**MATERIAL SUPPLIED**.

__________

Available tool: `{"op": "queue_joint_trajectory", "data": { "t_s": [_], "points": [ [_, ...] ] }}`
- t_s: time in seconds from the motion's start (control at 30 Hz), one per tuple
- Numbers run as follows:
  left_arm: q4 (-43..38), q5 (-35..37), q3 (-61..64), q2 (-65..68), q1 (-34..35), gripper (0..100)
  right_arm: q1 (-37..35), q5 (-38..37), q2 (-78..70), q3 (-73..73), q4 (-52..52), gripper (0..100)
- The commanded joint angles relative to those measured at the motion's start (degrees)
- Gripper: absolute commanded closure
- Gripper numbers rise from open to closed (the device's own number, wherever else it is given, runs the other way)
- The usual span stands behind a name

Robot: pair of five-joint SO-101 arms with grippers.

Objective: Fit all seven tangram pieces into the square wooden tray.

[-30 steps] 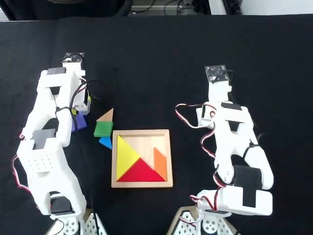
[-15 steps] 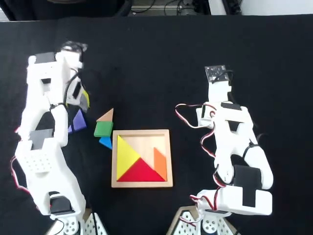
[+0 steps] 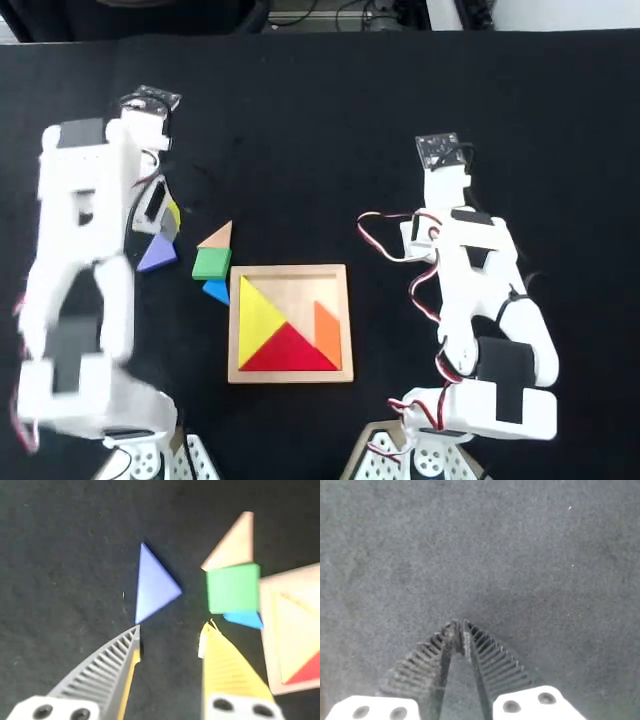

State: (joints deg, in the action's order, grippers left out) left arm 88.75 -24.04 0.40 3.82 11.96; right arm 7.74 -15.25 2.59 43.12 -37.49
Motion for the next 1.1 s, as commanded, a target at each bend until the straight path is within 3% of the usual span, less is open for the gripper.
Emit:
{"op": "queue_joint_trajectory", "data": {
  "t_s": [0.0,0.1,0.17,0.27,0.43,0.57,0.77,1.07],
  "points": [
    [-13.1,-0.5,19.6,-22.5,0.0,81,-0.8,-0.4,0.0,-2.2,0.2,98.7],
    [-30.9,2.8,34.2,-28.6,2.5,81,-0.8,-0.4,0.0,-2.2,0.1,98.7],
    [-35.7,7.4,38.2,-30.3,3.4,81,-0.8,-0.4,0.0,-2.2,0.1,98.7],
    [-31.9,6.1,36.4,-27.8,3.7,75,-0.8,-0.4,0.0,-2.2,0.1,98.7],
    [-22.2,5.4,24.0,-14.9,3.7,75,-0.8,-0.4,0.0,-2.2,0.1,98.7],
    [-14.3,-1.3,15.2,-3.0,2.8,75,-0.8,-0.4,0.0,-2.2,0.1,98.7],
    [-16.0,-3.4,7.0,7.9,5.0,74,-0.8,-0.4,0.0,-2.2,0.1,98.7],
    [-21.8,-3.5,6.0,13.1,4.5,74,-0.8,-0.4,0.0,-2.2,0.1,98.7]
  ]
}}
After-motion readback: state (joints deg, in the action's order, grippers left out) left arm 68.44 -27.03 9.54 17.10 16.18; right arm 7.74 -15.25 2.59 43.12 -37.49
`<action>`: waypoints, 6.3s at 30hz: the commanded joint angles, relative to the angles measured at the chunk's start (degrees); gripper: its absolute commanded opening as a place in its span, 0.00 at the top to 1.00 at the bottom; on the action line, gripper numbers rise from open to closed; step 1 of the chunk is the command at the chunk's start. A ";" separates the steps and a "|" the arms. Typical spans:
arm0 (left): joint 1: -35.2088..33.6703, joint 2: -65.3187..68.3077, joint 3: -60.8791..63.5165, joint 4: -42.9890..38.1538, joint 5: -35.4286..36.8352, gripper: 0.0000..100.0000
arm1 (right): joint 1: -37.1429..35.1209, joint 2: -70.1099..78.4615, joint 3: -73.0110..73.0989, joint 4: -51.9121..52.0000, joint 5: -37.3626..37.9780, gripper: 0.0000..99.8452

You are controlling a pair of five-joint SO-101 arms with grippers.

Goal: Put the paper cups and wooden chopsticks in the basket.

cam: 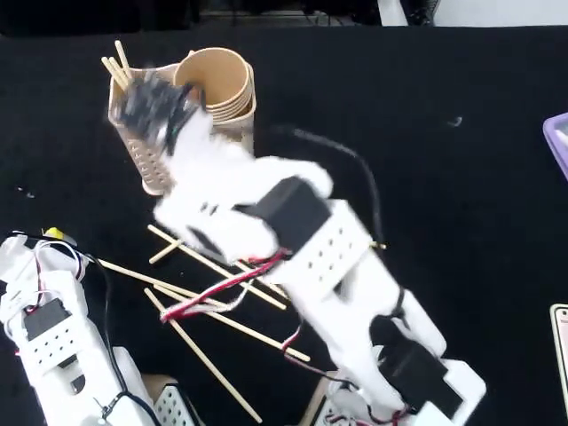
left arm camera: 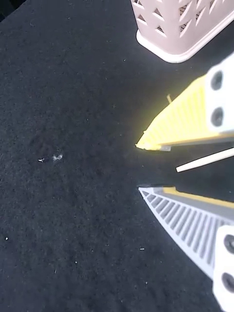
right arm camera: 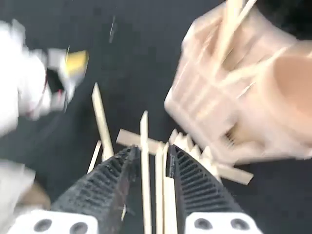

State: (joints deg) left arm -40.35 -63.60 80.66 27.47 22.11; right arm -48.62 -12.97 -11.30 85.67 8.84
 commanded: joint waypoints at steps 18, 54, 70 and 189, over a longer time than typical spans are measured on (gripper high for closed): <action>-4.62 -0.79 -2.07 -0.88 2.20 0.87 | -15.38 -1.98 55.34 -34.55 -12.84 0.72; -6.11 -0.88 -2.15 -0.88 5.63 0.87 | -11.69 12.44 53.58 -37.71 -7.38 0.99; -6.11 -0.88 -2.15 -1.05 5.63 0.87 | 1.85 -10.42 55.34 -24.70 5.19 0.99; -6.11 -0.88 -2.33 -1.23 5.63 0.87 | -2.90 6.99 49.19 -30.86 13.10 0.98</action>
State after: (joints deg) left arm -46.33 -63.60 80.66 27.47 27.56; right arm -53.80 -1.45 38.99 53.41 21.49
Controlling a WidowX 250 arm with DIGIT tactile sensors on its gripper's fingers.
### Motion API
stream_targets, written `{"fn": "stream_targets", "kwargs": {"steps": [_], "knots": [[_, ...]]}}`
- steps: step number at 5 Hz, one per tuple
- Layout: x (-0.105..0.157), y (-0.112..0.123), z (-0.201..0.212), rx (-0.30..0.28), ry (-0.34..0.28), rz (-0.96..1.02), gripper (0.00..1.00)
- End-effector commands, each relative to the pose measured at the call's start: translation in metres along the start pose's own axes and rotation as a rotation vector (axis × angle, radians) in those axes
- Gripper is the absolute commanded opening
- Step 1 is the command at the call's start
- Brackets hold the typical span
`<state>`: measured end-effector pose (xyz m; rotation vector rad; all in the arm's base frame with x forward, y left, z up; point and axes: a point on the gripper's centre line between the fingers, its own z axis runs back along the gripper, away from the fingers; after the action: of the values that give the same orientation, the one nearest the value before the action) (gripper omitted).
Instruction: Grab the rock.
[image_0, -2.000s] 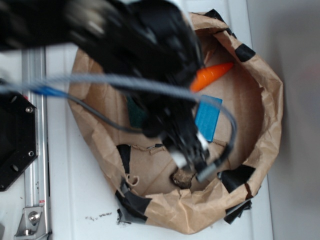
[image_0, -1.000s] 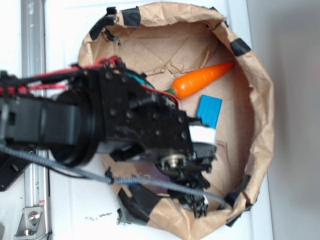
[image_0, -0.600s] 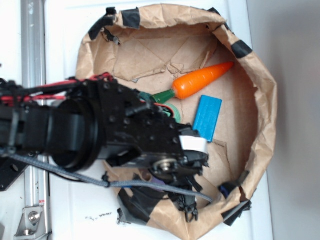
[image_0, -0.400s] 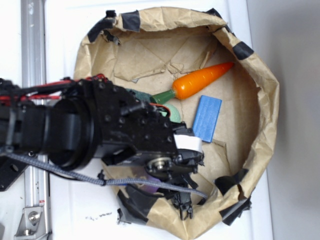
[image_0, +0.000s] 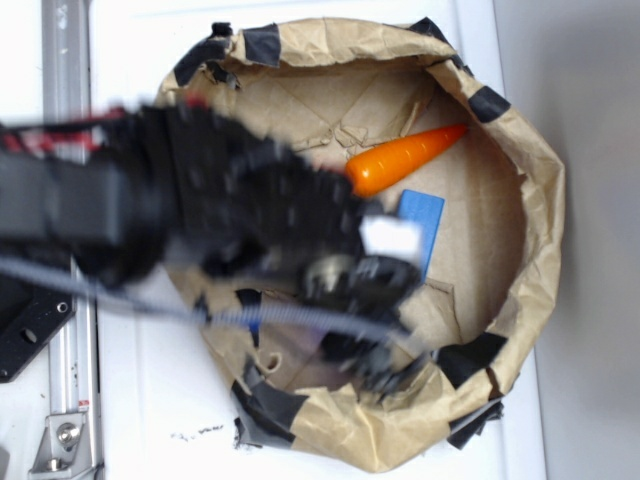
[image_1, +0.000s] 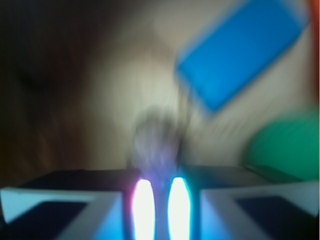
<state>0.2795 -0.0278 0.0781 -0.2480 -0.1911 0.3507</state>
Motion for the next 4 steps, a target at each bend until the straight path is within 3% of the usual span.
{"fn": "stream_targets", "kwargs": {"steps": [1,2,3,4], "knots": [[0.027,0.025,0.083,0.056,-0.081,-0.069,0.0],[0.018,0.018,0.076,0.08,-0.054,-0.126,1.0],[0.004,0.009,0.044,0.061,-0.023,-0.183,1.0],[-0.006,-0.008,0.016,0.001,-0.02,-0.316,1.0]]}}
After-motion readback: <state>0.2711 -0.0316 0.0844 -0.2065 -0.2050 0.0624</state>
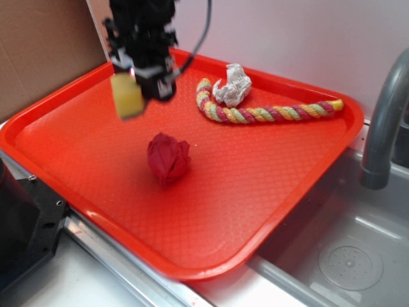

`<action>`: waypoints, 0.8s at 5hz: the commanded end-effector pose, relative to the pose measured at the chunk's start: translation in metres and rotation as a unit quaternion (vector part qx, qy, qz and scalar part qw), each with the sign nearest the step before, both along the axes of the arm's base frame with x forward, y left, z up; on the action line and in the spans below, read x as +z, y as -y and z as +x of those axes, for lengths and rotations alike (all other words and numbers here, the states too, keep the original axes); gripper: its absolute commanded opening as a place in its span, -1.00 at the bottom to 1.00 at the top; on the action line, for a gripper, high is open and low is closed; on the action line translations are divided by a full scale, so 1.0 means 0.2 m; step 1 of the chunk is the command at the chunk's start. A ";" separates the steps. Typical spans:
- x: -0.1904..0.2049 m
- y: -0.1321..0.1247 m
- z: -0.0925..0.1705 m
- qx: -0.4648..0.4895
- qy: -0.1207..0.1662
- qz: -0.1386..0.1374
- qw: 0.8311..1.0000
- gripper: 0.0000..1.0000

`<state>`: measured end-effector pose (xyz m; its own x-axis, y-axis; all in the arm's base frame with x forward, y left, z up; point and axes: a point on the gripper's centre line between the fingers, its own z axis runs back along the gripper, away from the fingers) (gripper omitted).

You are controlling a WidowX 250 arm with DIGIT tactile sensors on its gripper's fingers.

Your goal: Grab the green sponge.

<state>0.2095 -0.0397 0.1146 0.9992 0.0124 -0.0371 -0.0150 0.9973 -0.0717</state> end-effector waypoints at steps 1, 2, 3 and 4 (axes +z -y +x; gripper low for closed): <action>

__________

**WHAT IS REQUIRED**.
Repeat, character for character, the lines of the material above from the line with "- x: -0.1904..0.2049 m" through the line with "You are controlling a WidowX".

**OUTPUT**.
- x: -0.1904..0.2049 m
- y: -0.1321..0.1247 m
- z: -0.0925..0.1705 m
- qx: -0.4648..0.4895
- qy: -0.1207..0.1662
- qz: -0.1386..0.1374
- qw: 0.8311..1.0000
- gripper: 0.0000..1.0000

`<state>`: measured end-effector pose (xyz m; its own x-axis, y-axis; all in the arm's base frame with x forward, y left, z up; point and axes: a point on the gripper's centre line between the fingers, its own z axis runs back along the gripper, away from the fingers) (gripper omitted).

You are controlling a WidowX 250 arm with DIGIT tactile sensors on its gripper's fingers.

The output is now complete.